● **WORK ITEM**
Below are some records; give them all again exactly, but not the pictures.
[DATASET CONTENT]
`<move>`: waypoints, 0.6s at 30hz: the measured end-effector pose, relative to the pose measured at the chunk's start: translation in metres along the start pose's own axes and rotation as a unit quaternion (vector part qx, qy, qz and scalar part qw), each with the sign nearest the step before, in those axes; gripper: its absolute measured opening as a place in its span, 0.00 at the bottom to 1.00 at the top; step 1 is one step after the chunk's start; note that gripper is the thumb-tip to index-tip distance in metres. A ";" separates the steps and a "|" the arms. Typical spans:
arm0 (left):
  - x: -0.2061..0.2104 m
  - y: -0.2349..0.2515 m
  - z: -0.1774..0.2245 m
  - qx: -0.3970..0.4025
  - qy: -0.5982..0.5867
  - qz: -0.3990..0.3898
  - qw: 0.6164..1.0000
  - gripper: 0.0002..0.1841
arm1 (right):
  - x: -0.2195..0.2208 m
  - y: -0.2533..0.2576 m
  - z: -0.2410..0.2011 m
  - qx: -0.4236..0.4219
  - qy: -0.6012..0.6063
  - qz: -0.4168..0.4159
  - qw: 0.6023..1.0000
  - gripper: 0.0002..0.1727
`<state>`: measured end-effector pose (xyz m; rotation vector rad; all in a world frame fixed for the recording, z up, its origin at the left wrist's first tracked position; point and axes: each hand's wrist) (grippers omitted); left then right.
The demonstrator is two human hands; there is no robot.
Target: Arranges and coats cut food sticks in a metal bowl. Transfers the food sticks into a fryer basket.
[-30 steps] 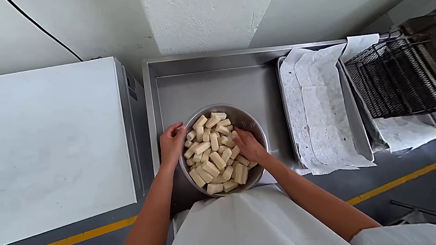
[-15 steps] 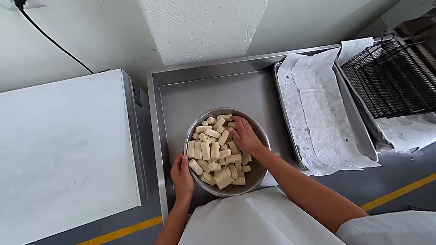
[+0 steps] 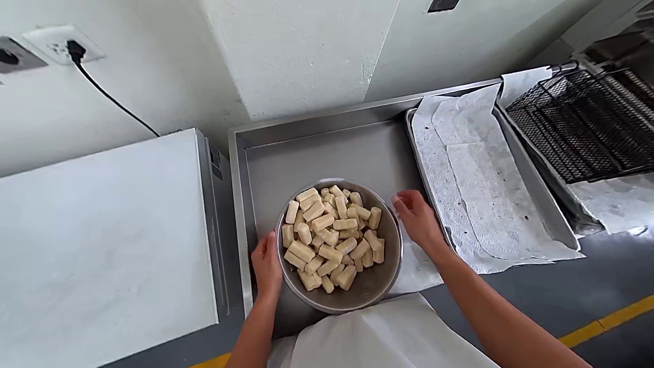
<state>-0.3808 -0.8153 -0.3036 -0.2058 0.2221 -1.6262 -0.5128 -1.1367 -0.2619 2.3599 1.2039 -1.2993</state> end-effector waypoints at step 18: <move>0.023 0.001 0.014 -0.031 0.019 -0.028 0.999 0.15 | 0.020 -0.040 0.022 0.139 0.210 0.013 0.968 0.25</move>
Point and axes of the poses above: each hand's wrist, its own y-axis towards the middle knuckle, its own x-axis out of the palm, z = x × y, and after that the axes turned 12 degrees about -y, right-handed
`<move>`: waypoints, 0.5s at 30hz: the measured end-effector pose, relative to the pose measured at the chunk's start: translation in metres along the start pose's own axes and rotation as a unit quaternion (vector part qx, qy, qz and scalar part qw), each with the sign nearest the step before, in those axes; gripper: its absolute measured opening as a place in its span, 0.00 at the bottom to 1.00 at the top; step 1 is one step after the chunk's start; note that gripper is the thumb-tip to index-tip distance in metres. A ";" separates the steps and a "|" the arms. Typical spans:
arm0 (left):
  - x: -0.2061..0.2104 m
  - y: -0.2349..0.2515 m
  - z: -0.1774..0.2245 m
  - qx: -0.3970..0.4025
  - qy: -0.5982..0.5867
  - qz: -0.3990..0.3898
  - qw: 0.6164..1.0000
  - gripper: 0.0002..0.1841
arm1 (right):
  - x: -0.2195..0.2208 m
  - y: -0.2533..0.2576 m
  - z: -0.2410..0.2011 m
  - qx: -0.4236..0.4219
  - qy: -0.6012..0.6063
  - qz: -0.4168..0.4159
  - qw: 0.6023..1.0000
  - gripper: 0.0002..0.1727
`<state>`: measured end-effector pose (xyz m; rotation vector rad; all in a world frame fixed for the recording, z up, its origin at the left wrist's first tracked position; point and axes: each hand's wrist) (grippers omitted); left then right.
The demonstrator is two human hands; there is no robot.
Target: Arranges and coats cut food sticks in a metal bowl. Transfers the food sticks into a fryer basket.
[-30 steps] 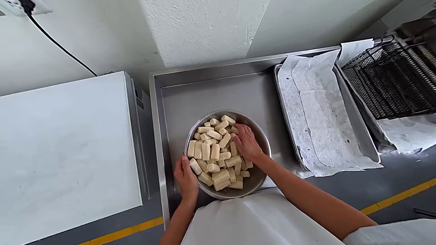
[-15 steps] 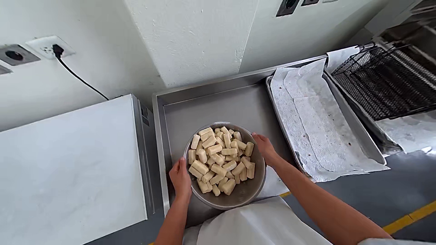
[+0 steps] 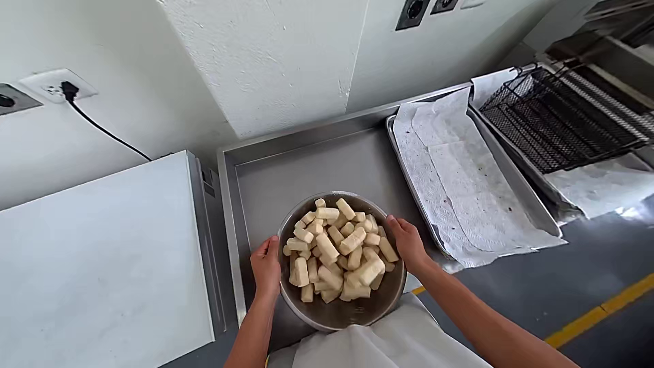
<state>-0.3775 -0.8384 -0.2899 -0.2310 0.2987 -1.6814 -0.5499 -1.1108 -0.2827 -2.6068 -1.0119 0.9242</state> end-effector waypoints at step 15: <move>0.004 0.005 0.002 0.061 0.036 -0.010 0.997 0.24 | 0.000 -0.007 0.003 -0.029 -0.028 0.039 0.998 0.26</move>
Point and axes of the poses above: each hand's wrist, its own y-axis towards the middle knuckle, its own x-axis out of the palm, z = x × y, and after that the axes turned 12 degrees about -y, right-handed
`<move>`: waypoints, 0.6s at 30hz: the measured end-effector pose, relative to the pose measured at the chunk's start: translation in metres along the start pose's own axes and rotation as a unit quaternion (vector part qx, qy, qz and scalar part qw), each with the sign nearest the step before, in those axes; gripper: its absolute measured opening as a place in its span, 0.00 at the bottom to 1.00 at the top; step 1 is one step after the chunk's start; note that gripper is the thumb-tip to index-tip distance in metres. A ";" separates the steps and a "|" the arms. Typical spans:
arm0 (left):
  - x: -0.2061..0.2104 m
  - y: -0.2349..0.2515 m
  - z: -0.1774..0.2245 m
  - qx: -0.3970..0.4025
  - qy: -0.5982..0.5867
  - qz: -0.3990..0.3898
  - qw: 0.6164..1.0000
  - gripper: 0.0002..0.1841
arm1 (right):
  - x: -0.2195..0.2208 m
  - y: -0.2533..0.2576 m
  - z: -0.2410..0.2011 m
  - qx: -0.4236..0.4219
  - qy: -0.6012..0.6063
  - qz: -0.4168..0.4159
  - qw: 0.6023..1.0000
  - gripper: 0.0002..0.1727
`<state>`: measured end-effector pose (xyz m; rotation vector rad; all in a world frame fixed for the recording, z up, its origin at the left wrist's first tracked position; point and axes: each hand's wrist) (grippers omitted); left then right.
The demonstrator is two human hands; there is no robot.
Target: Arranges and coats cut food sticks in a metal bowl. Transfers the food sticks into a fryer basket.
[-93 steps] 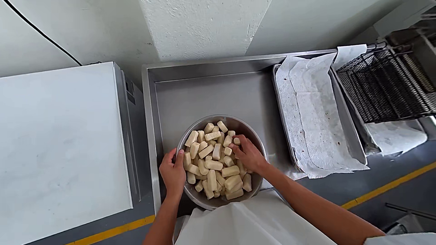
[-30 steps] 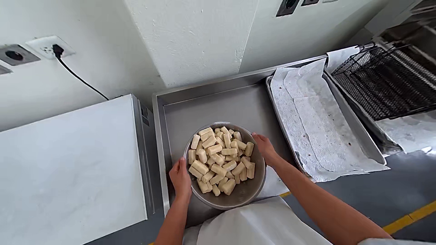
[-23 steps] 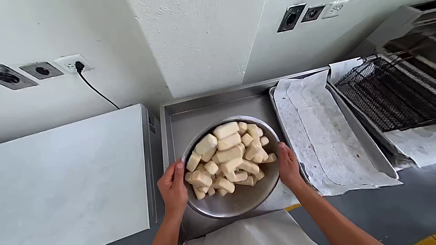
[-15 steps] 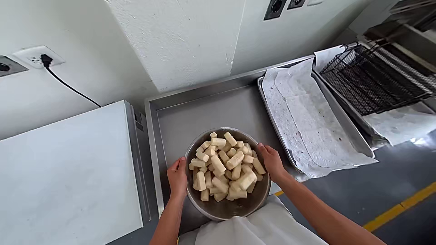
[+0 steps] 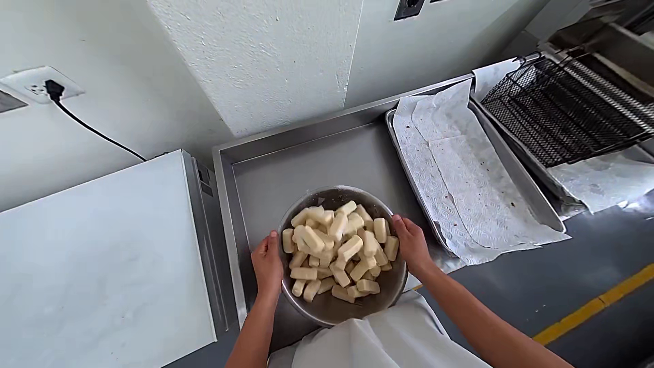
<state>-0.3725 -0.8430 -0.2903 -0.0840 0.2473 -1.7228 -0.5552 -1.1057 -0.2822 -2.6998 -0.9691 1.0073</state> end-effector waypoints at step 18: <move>0.005 0.026 -0.001 -0.021 0.034 -0.041 0.998 0.24 | -0.012 0.037 -0.009 -0.046 -0.185 -0.047 0.981 0.19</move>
Point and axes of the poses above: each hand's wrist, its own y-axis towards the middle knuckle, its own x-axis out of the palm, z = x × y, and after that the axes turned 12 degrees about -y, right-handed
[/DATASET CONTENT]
● **EXERCISE RESPONSE**
`<move>`: waypoints, 0.6s at 30hz: the measured end-effector pose, relative to the pose measured at the chunk's start: translation in metres along the start pose's own axes and rotation as a unit quaternion (vector part qx, qy, qz and scalar part qw), each with the sign nearest the step before, in those axes; gripper: its absolute measured opening as a place in its span, 0.00 at the bottom to 1.00 at the top; step 1 is one step after the chunk's start; note that gripper is the thumb-tip to index-tip distance in metres. A ";" separates the steps and a "|" the arms. Typical spans:
arm0 (left):
  - x: -0.2061..0.2104 m
  - y: -0.2349..0.2515 m
  - z: -0.1774..0.2245 m
  - qx: -0.3970..0.4025
  - qy: -0.5982..0.5867
  - qz: -0.3990..0.3898
  - qw: 0.6164..1.0000
  - gripper: 0.0002..0.1841
arm1 (right):
  - x: -0.2195..0.2208 m
  - y: -0.2533..0.2576 m
  - z: -0.2410..0.2011 m
  - qx: -0.4236..0.4219
  - qy: -0.6012..0.6063
  - qz: -0.4168..0.4159
  - qw: 0.6023..1.0000
  - gripper: 0.0002..0.1727
`<state>`: measured end-effector pose (xyz m; rotation vector rad; all in a world frame fixed for the recording, z up, its origin at the left wrist's first tracked position; point and axes: each hand's wrist) (grippers omitted); left then right.
The demonstrator is two human hands; there is no robot.
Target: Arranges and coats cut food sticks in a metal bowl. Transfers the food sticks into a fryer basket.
[-30 steps] 
[-15 steps] 
[+0 steps] 
<state>-0.3808 -0.8153 -0.3036 -0.2058 0.2221 -1.6262 -0.5128 -1.1367 -0.2619 2.3599 1.2039 -1.2993</state> end-effector waypoints at step 18: <move>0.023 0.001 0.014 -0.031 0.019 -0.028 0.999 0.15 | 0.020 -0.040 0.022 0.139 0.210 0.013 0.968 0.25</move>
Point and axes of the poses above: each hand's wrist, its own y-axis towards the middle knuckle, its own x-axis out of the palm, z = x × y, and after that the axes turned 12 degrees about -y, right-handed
`<move>`: waypoints, 0.5s at 30hz: the measured end-effector pose, relative to the pose measured at the chunk's start: translation in metres along the start pose's own axes and rotation as a unit quaternion (vector part qx, qy, qz and scalar part qw), each with the sign nearest the step before, in those axes; gripper: its absolute measured opening as a place in its span, 0.00 at the bottom to 1.00 at the top; step 1 is one step after the chunk's start; note that gripper is the thumb-tip to index-tip distance in metres. A ";" separates the steps and a "|" the arms. Typical spans:
arm0 (left):
  - x: -0.2061..0.2104 m
  - y: -0.2349..0.2515 m
  - z: -0.1774..0.2245 m
  - qx: -0.3970..0.4025
  - qy: -0.5982..0.5867
  - qz: -0.3990..0.3898
  - qw: 0.6164..1.0000
  - gripper: 0.0002..0.1841
arm1 (right):
  - x: -0.2195..0.2208 m
  - y: -0.2533..0.2576 m
  - z: -0.2410..0.2011 m
  - qx: -0.4236..0.4219
  - qy: -0.6012..0.6063
  - qz: -0.4168..0.4159
  - qw: 0.6023..1.0000
  - gripper: 0.0002..0.1727
`<state>`: measured end-effector pose (xyz m; rotation vector rad; all in a world frame fixed for the recording, z up, its origin at the left wrist's first tracked position; point and axes: each hand's wrist) (grippers omitted); left then right.
The demonstrator is two human hands; there is no robot.
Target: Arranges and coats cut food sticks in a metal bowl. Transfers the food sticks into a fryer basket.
[-30 steps] 
[-15 steps] 
[+0 steps] 
<state>-0.3775 -0.8384 -0.2899 -0.2310 0.2987 -1.6814 -0.5499 -1.1108 -0.2827 -2.6068 -1.0119 0.9242</state> end-effector waypoints at step 15: <move>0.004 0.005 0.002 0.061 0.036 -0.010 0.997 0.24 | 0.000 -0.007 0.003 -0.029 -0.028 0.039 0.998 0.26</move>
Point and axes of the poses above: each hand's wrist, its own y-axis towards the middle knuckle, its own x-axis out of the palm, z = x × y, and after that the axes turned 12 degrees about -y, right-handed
`<move>`: waypoints, 0.6s at 30hz: the measured end-effector pose, relative to the pose measured at the chunk's start: translation in metres along the start pose's own axes and rotation as a unit quaternion (vector part qx, qy, qz and scalar part qw), each with the sign nearest the step before, in those axes; gripper: its absolute measured opening as a place in its span, 0.00 at the bottom to 1.00 at the top; step 1 is one step after the chunk's start; note that gripper is the thumb-tip to index-tip distance in metres. A ";" separates the steps and a "|" the arms. Typical spans:
arm0 (left):
  - x: -0.2061..0.2104 m
  - y: -0.2349..0.2515 m
  - z: -0.1774..0.2245 m
  - qx: -0.3970..0.4025
  - qy: -0.5982..0.5867
  - qz: -0.3990..0.3898
  - qw: 0.6164..1.0000
  - gripper: 0.0002..0.1841
arm1 (right):
  - x: -0.2195..0.2208 m
  - y: -0.2533..0.2576 m
  - z: -0.2410..0.2011 m
  - qx: -0.4236..0.4219
  - qy: -0.6012..0.6063
  - qz: -0.4168..0.4159
  - qw: 0.6023..1.0000
  - gripper: 0.0002..0.1727
`<state>`: measured end-effector pose (xyz m; rotation vector rad; all in a world frame fixed for the recording, z up, its origin at the left wrist's first tracked position; point and axes: each hand's wrist) (grippers omitted); left then right.
The demonstrator is two human hands; there is no robot.
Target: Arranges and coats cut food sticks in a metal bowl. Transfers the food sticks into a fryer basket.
[-93 steps] 
[-30 steps] 
[-23 steps] 
[-15 steps] 
[+0 steps] 
<state>-0.3725 -0.8430 -0.2903 -0.0840 0.2473 -1.7228 -0.5552 -1.1057 -0.2822 -2.6998 -0.9691 1.0073</state> end-effector waypoints at step 18: <move>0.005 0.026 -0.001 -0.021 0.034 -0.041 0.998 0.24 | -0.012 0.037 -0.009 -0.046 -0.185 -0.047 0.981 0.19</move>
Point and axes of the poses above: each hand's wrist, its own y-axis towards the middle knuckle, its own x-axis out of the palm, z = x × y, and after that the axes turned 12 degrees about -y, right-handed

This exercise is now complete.